**Exercise:** What you return should be the lines of the data containing "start", each in full.

**Data records:**

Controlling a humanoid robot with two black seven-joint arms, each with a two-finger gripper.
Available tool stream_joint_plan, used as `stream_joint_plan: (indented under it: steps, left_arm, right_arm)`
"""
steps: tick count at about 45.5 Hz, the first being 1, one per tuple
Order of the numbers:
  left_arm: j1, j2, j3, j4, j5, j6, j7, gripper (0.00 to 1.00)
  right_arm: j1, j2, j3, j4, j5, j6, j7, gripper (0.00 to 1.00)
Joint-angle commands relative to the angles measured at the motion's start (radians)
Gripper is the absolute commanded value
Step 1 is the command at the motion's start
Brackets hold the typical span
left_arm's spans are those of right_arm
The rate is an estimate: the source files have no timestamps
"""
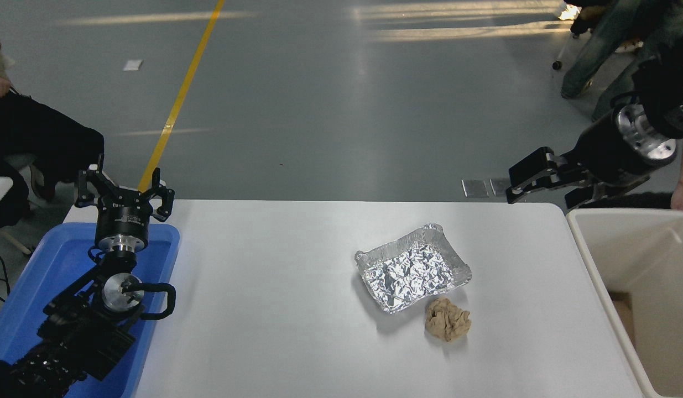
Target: Pick up paper cup place in dustbin
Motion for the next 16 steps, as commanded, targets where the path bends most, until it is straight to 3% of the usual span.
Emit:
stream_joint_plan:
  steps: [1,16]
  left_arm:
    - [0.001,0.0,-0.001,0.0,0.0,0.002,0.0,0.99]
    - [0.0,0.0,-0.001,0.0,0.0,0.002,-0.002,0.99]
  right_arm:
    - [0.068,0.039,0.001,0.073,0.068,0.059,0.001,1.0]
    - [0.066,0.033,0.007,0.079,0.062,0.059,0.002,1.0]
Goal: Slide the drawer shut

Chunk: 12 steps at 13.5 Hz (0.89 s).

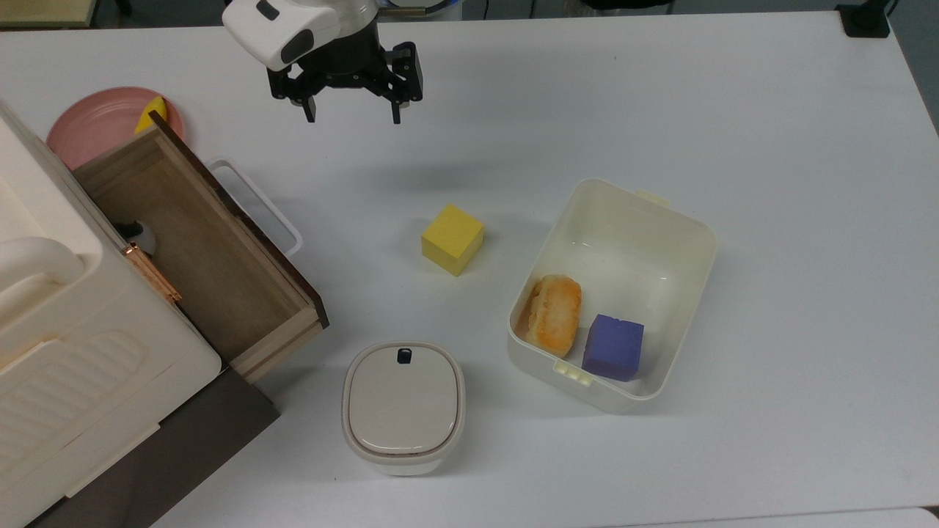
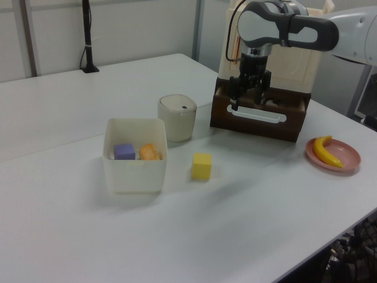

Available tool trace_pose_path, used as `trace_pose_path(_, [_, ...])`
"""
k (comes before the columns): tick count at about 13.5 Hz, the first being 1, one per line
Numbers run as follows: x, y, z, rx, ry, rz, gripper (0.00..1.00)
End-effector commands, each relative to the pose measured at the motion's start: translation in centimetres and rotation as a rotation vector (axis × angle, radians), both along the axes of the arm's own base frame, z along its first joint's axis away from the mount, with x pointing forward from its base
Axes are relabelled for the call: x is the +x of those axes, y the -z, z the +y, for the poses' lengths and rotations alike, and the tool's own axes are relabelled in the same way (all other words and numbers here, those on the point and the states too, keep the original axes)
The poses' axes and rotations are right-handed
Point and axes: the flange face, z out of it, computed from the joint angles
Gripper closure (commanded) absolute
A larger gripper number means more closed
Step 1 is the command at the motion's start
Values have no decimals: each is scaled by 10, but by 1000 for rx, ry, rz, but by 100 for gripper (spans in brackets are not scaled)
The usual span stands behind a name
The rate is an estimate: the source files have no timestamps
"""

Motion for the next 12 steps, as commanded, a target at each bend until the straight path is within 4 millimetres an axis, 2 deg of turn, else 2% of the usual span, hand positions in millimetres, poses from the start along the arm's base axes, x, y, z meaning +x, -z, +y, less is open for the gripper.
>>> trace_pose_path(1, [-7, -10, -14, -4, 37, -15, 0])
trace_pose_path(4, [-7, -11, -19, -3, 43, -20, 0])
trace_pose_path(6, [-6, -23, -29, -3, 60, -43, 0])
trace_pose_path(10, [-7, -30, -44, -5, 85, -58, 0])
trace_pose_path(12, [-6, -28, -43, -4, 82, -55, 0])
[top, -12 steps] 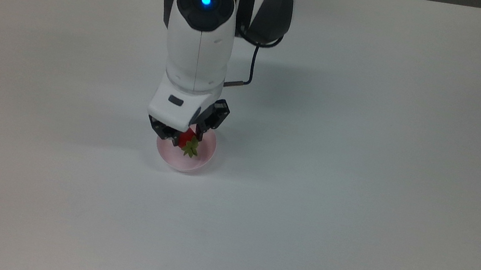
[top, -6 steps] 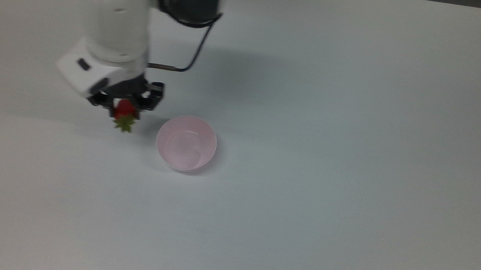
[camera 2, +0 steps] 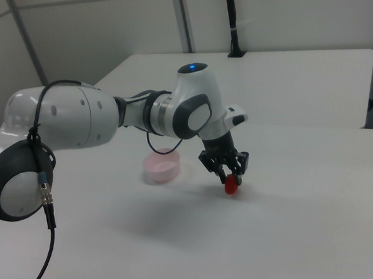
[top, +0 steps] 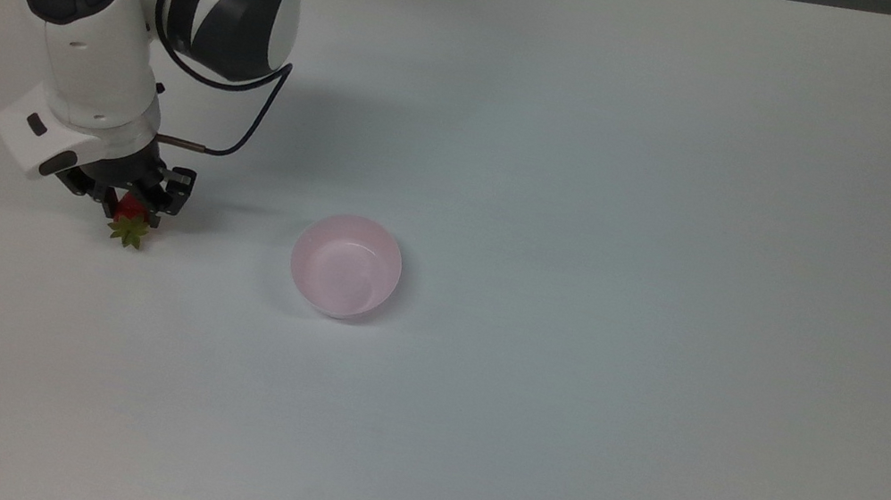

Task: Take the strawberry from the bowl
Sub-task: 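Lower the strawberry onto the table and open the gripper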

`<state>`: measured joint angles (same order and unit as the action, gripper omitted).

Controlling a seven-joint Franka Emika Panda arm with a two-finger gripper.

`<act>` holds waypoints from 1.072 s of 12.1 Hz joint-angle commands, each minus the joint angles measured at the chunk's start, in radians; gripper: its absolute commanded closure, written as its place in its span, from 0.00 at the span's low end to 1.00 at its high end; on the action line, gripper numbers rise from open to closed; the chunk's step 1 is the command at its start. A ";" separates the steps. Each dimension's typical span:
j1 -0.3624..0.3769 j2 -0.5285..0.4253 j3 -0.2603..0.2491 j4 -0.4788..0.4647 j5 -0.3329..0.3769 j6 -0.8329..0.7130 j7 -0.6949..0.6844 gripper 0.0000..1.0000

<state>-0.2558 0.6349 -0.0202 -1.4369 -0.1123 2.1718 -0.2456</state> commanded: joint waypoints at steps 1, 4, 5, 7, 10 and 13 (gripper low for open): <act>-0.008 -0.024 -0.001 -0.030 -0.020 0.022 0.023 0.36; 0.001 -0.062 -0.001 -0.034 -0.021 0.005 0.026 0.00; 0.006 -0.099 0.005 -0.037 -0.021 -0.030 0.026 0.00; 0.055 -0.188 0.006 -0.039 -0.017 -0.142 0.047 0.00; 0.154 -0.311 0.011 -0.043 -0.015 -0.286 0.202 0.00; 0.260 -0.417 0.008 -0.059 -0.004 -0.453 0.258 0.00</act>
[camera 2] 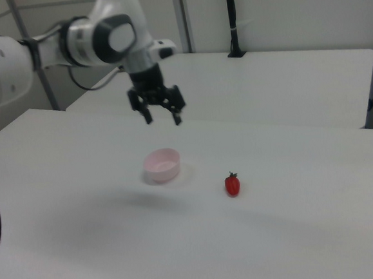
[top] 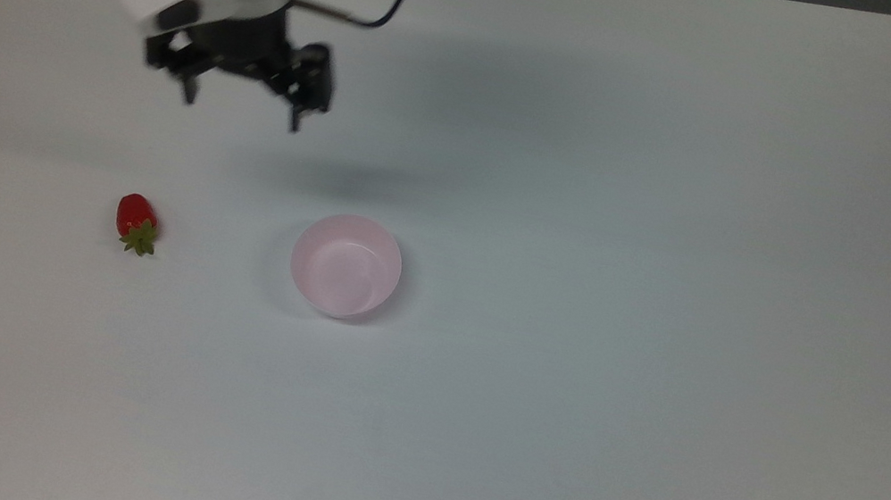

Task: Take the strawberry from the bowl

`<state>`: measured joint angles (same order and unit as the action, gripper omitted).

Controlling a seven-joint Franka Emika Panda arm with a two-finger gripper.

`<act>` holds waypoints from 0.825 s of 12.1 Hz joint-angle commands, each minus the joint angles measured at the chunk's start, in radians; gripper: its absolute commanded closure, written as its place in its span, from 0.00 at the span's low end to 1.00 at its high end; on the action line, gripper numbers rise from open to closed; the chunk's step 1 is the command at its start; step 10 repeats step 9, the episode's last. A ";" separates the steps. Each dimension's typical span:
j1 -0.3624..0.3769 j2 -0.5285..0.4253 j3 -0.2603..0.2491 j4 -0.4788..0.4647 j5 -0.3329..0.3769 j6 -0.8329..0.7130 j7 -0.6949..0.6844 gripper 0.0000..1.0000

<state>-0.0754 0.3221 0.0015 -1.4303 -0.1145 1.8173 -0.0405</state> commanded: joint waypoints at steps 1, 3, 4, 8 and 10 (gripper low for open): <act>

**Expected answer:**
Joint-angle commands relative to the angles measured at the motion's start (radians)
Step 1 is the command at the motion's start
End-effector commands, each relative to the pose measured at the motion's start: translation in centimetres and rotation as a rotation vector (axis × angle, radians), both along the axes of the arm's own base frame, z along its first joint's axis away from the mount, with x pointing forward from its base
Step 1 is the command at the motion's start
Motion for the next 12 steps, as commanded, a target at each bend until the straight path is within 4 millimetres an axis, 2 deg of turn, else 2% of the usual span, hand positions in millimetres, poses from the start along the arm's base axes, x, y, z meaning +x, -z, +y, less is open for the gripper.
`<act>` holds waypoints from 1.072 s of 12.1 Hz joint-angle commands, each minus the joint angles measured at the chunk's start, in radians; gripper: its absolute commanded closure, written as its place in its span, from 0.00 at the span's low end to 1.00 at its high end; on the action line, gripper numbers rise from open to closed; the chunk's step 1 is the command at its start. A ";" separates the steps. Each dimension's typical span:
`<act>` holds waypoints from 0.825 s of 12.1 Hz joint-angle commands, each minus the joint angles measured at the chunk's start, in radians; gripper: its absolute commanded closure, written as its place in its span, from 0.00 at the span's low end to 1.00 at its high end; on the action line, gripper numbers rise from open to closed; the chunk's step 1 is the command at its start; step 10 repeats step 9, the episode's last. A ";" separates the steps. Each dimension's typical span:

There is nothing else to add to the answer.